++++ Dataset entries
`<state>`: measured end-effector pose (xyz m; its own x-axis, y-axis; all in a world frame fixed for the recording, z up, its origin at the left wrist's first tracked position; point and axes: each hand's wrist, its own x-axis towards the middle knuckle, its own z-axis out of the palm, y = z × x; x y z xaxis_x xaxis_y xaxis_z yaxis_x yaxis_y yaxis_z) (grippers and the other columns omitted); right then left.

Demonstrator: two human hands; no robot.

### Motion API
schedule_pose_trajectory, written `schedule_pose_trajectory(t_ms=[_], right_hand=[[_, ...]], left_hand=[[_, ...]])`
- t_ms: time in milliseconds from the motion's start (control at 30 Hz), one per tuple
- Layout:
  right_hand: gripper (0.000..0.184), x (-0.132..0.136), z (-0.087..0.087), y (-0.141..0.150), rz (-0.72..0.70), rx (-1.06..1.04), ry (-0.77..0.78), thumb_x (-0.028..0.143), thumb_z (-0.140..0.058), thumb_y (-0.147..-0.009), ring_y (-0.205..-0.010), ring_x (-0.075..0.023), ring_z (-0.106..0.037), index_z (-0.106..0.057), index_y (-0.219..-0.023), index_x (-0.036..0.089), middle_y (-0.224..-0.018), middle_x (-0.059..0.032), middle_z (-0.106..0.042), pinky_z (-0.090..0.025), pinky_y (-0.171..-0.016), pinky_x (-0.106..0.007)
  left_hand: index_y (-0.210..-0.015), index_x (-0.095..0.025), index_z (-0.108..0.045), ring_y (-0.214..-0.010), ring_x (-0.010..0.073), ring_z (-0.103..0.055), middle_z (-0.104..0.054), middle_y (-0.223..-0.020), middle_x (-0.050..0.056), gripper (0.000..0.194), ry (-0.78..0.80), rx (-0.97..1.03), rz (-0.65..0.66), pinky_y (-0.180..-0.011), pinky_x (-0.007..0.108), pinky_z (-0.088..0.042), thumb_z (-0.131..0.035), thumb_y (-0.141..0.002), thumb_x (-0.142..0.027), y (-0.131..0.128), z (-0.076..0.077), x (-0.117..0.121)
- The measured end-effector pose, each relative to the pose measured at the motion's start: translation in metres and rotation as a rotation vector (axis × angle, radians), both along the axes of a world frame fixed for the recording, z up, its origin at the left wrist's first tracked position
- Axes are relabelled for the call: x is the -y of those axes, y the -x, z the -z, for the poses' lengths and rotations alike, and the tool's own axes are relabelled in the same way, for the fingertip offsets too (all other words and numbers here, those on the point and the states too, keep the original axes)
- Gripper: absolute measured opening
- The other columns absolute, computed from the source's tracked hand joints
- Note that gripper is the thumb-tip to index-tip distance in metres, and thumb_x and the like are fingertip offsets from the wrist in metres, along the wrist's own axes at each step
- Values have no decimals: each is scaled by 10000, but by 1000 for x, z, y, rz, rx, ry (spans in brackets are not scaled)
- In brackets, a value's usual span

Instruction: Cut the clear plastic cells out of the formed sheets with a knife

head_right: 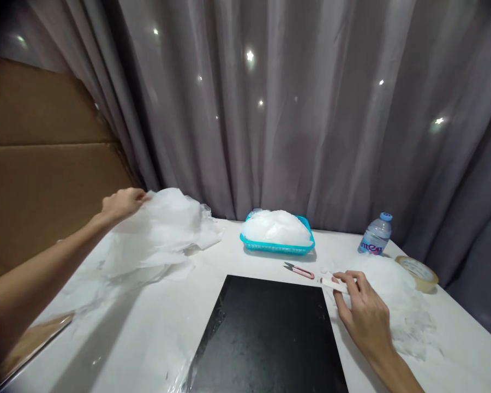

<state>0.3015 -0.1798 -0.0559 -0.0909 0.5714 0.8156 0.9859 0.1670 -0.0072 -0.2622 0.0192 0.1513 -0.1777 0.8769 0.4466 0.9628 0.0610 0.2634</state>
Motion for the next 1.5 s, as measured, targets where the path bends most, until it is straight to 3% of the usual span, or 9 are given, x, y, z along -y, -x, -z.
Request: schedule_pose_trajectory(t_ms=[133,333,600,733,900,1033,1200,1333,1500], right_hand=[[249,1,4,4,-45,3,29,312,-424,-1068,-723,-188,-713,-650,-1096,210,-1015,-53,-673,-468,-597,-290],[237,4,7,9,-78,0,52,300,-428,-1064,-701,-187,-706,-646,-1092,210,-1006,-54,-668,-468,-608,-298],[239,8,7,17,-143,-35,77,312,-428,-1077,-740,-202,-719,-644,-1115,217,-1019,-58,-671,-484,-602,-304],[176,15,2,32,-284,-148,128,300,-484,-1063,-788,-202,-723,-634,-1121,228,-1002,-49,-664,-530,-646,-301],[163,33,4,59,-520,-280,292,324,-598,-1013,-995,-231,-714,-613,-1160,255,-1085,-65,-639,-603,-833,-333],[607,44,14,77,-532,-322,393,435,-754,-901,-1234,-313,-643,-501,-1419,245,-1328,-133,-569,-602,-987,-441],[758,27,24,80,-495,-308,479,258,-699,-917,-1366,-337,-556,-349,-1590,271,-1473,-140,-540,-558,-1066,-507],[441,8,24,70,-589,-293,485,170,-571,-991,-1224,-294,-633,-568,-1418,280,-1354,-85,-670,-557,-1015,-483],[271,7,14,62,-630,-335,334,144,-512,-1026,-1026,-263,-652,-667,-1229,237,-1137,-80,-729,-548,-866,-413]], left_hand=[[-1319,-109,-631,-1322,350,-546,-576,-1470,139,428,-109,-10,-178,-1121,628,-411,-506,-1086,-445,-12,-34,9],[-1436,-28,-473,-1419,325,-382,-380,-1614,188,487,-292,-2,-276,-1181,583,-303,-357,-1116,-376,-34,-106,17],[-1397,-94,-473,-1264,255,-537,-594,-1428,108,445,-444,-42,-67,-1153,506,-354,-449,-1097,-422,-72,-142,45],[-1163,-77,-617,-1043,229,-602,-640,-1040,48,389,-382,-42,137,-1031,451,-420,-577,-1042,-444,-102,-110,76],[-837,-175,-569,-692,137,-496,-544,-749,-18,377,-138,391,504,-667,243,-424,-571,-979,-525,-148,-13,118],[-917,-214,-535,-666,152,-513,-536,-751,-25,424,191,701,743,-577,241,-406,-486,-1006,-626,-193,53,135],[-896,-205,-561,-791,174,-562,-563,-869,-4,453,455,741,909,-700,262,-470,-513,-1006,-643,-212,69,127],[-1100,-233,-619,-1017,270,-648,-683,-1075,48,493,688,421,872,-821,307,-497,-590,-939,-698,-192,75,111],[-1212,-222,-630,-1231,356,-609,-666,-1344,132,627,699,270,749,-1027,396,-442,-566,-907,-767,-166,112,99]])
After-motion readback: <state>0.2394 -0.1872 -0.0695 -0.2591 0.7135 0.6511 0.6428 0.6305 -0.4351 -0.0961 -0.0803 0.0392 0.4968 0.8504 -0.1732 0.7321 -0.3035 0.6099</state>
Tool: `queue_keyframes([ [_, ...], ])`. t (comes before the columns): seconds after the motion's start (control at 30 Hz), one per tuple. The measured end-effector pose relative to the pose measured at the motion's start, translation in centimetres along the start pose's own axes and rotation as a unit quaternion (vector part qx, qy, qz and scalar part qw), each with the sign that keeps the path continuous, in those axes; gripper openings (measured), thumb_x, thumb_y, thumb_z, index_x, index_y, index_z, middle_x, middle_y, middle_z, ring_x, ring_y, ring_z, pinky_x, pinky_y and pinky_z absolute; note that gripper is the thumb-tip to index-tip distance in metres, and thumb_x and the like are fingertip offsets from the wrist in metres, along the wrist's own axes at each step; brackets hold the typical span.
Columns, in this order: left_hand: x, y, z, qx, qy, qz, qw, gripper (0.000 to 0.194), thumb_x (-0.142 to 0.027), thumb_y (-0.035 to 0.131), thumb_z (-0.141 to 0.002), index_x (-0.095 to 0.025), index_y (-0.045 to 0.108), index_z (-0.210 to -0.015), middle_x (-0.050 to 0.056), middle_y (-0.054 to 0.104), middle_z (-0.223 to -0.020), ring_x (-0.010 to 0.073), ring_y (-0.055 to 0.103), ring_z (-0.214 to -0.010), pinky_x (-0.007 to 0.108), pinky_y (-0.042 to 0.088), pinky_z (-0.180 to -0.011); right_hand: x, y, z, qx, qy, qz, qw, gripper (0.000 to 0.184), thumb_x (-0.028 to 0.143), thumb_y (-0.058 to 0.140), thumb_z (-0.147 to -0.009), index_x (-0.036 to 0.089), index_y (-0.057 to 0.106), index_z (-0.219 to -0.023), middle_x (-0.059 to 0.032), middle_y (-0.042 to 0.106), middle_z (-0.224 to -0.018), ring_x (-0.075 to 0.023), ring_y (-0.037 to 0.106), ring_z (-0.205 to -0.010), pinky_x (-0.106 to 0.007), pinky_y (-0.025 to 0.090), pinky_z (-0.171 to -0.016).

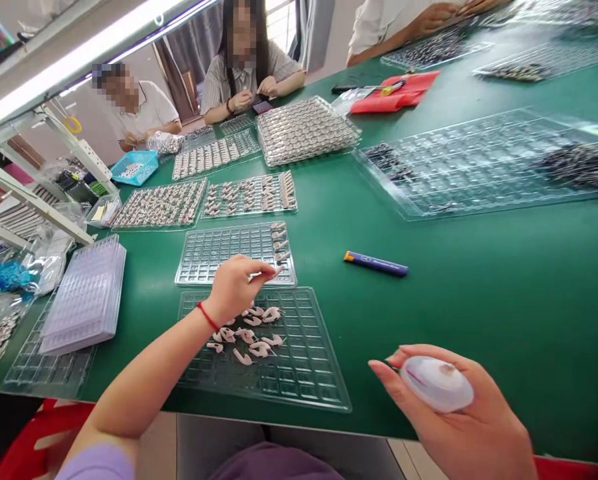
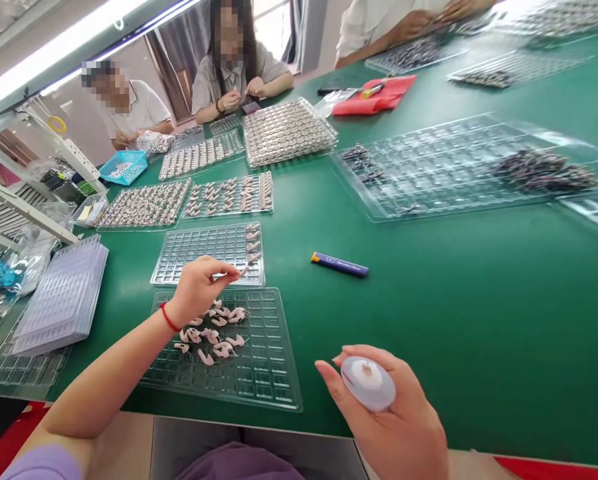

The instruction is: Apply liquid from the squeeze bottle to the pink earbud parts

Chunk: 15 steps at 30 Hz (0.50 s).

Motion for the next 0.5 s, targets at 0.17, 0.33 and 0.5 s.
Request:
queue_keyframes([
  [0.17,0.5,3.1,-3.7,0.068,0.046,-0.029,0.996,0.011,-0.015,0.066,-0.088,-0.022,0.075,-0.085,0.002,0.077,-0.088,0.0191,0.063,-0.088,0.029,0.047,-0.077,0.7,0.0,-0.4,-0.005,-0.056,0.004,0.998,0.035,0.055,0.07,-0.079,0.024,0.061,-0.092,-0.0018,0.069,-0.077,-0.0164,0.066,-0.065,-0.025,0.053,-0.058],
  [0.33,0.4,3.8,-3.5,0.12,0.076,-0.045,0.989,0.016,-0.015,0.061,-0.09,-0.022,0.074,-0.084,0.002,0.076,-0.09,0.019,0.061,-0.093,0.028,0.046,-0.078,1.2,0.0,-0.5,-0.001,-0.056,-0.004,0.998,0.033,0.055,0.068,-0.08,0.025,0.061,-0.091,-0.0016,0.068,-0.078,-0.0163,0.066,-0.065,-0.025,0.053,-0.058],
  [0.5,0.5,3.5,-3.4,0.136,0.057,-0.041,0.988,0.012,-0.014,0.064,-0.088,-0.021,0.073,-0.085,0.003,0.074,-0.093,0.0198,0.059,-0.096,0.029,0.045,-0.082,1.2,-0.3,-0.4,-0.004,-0.041,0.0,0.999,0.038,0.059,0.068,-0.078,0.025,0.061,-0.091,-0.0021,0.068,-0.077,-0.0172,0.065,-0.065,-0.026,0.053,-0.057],
])
Point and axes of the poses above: each hand's wrist, its own z-axis away from the middle knuckle, its own y-axis out of the palm, x = y × z, the point moved 5 cm from there along -z, towards the middle knuckle
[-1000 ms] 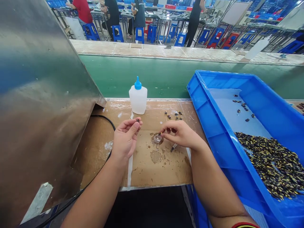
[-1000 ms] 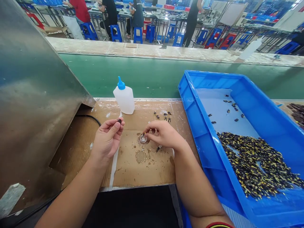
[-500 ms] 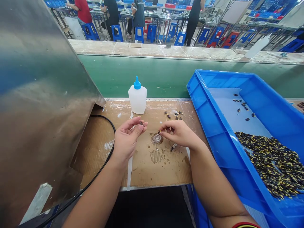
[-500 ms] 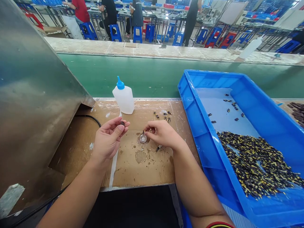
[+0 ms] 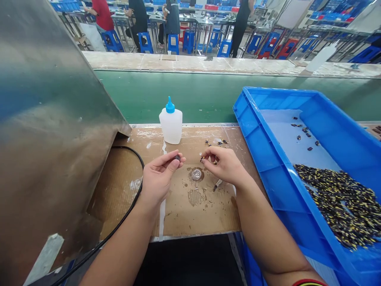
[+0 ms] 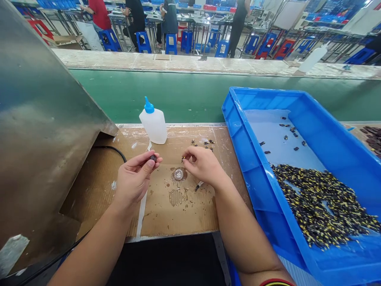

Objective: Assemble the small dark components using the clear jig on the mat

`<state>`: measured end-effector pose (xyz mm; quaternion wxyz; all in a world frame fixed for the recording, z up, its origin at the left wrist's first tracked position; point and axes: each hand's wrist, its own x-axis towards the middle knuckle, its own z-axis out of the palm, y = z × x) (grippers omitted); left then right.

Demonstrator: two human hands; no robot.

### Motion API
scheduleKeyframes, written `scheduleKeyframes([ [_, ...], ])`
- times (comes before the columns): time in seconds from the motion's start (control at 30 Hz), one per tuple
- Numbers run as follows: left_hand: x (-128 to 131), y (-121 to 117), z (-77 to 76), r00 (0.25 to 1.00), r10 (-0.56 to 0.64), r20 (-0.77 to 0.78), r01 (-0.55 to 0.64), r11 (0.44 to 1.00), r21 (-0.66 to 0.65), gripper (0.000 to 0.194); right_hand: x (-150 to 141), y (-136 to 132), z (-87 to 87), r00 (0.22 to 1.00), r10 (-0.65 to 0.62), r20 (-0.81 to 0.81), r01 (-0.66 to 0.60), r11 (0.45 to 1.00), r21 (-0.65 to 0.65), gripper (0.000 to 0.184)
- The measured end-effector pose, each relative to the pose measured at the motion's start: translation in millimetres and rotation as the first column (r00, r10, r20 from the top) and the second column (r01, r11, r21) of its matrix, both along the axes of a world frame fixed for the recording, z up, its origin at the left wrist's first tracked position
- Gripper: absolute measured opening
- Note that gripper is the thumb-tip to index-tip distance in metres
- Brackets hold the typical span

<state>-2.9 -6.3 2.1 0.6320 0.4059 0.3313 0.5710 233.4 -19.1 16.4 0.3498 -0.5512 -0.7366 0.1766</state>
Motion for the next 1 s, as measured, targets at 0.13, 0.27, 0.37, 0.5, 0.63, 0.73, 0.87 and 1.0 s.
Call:
scheduleKeyframes([
  [0.13,-0.1,-2.6,5.8,0.998,-0.036,0.051,0.036,0.999,0.014,0.027,-9.1,-6.7,7.5,0.951,0.004,-0.308,0.01,0.999,0.043,0.01],
  [0.27,-1.3,-4.6,11.5,0.991,-0.087,0.104,0.087,0.996,-0.005,0.021,-22.5,-16.1,13.5,0.793,0.105,-0.6,-0.094,0.994,0.051,0.007],
  [0.37,0.0,-6.0,13.8,0.987,-0.112,0.118,0.114,0.993,-0.011,0.021,-32.6,-23.0,14.8,0.683,0.145,-0.716,-0.154,0.987,0.053,0.011],
  [0.5,2.3,-8.2,15.4,0.99,-0.103,0.092,0.1,0.994,0.036,0.02,-43.2,-28.6,14.9,0.647,0.162,-0.745,-0.163,0.984,0.073,0.009],
  [0.63,0.7,-9.7,13.7,0.993,-0.103,0.057,0.097,0.99,0.1,0.018,-47.3,-28.8,13.5,0.649,0.165,-0.743,-0.153,0.985,0.085,0.006],
  [0.73,-1.6,-10.6,10.8,0.993,-0.112,0.033,0.107,0.986,0.129,0.02,-46.3,-28.2,13.2,0.646,0.204,-0.736,-0.186,0.977,0.108,0.015],
  [0.87,-3.0,-12.2,8.6,0.995,-0.103,-0.009,0.103,0.979,0.176,0.019,-43.7,-27.5,14.6,0.757,0.273,-0.594,-0.176,0.96,0.216,0.022],
  [1.0,-3.7,-13.7,7.8,0.996,-0.084,-0.039,0.091,0.972,0.216,0.019,-44.6,-26.5,15.6,0.848,0.279,-0.451,-0.114,0.926,0.36,0.025],
])
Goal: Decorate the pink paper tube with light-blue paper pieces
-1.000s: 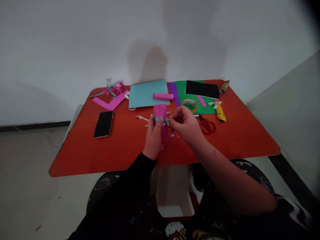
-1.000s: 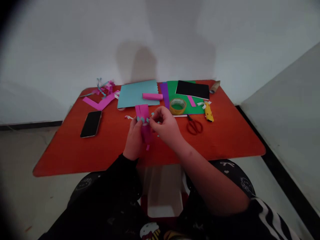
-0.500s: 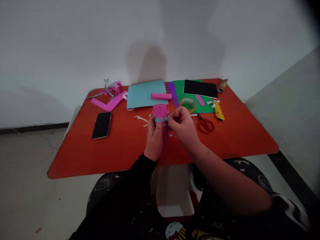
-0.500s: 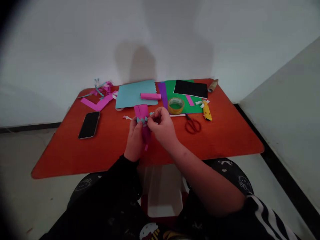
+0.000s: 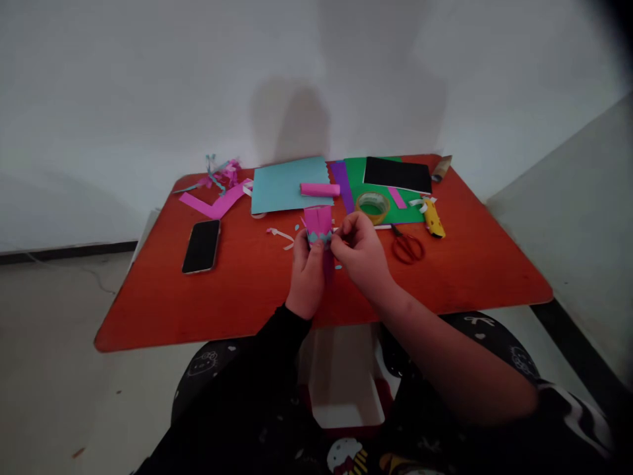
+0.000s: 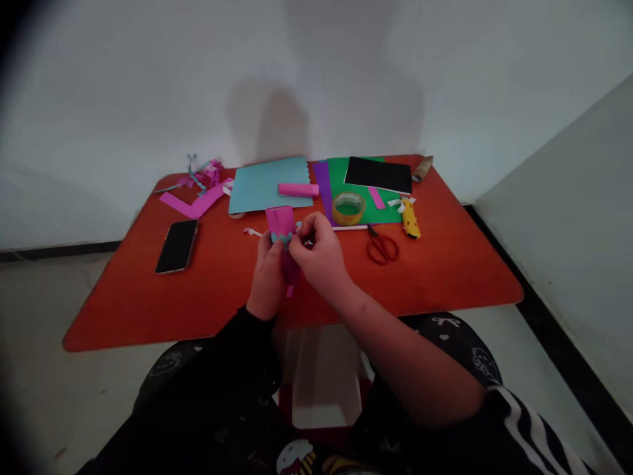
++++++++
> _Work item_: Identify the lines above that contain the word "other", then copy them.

> _Exercise output_:
`<state>`: measured end-effector pose (xyz m; its own x-axis, y-axis; all in a world frame fixed for the recording, z up, its origin at the left wrist's first tracked position; point and axes: each hand's wrist, its own x-axis towards the middle knuckle, its own z-axis out of the palm, y = z × x; x y z xaxis_x xaxis_y xaxis_z yaxis_x yaxis_y yaxis_z) (grippers and the other columns omitted); right then left.
- Axes are relabelled for the call: x is the -y of those axes, y the -x, z the -z, for the poses' lengths and rotations alike, and the tool's own axes are relabelled in the same way, for the fingertip offsets too (all other words and numbers here, those on the point and the states too, keep the original axes)
- The other columns absolute, computed from the source's tracked hand joints

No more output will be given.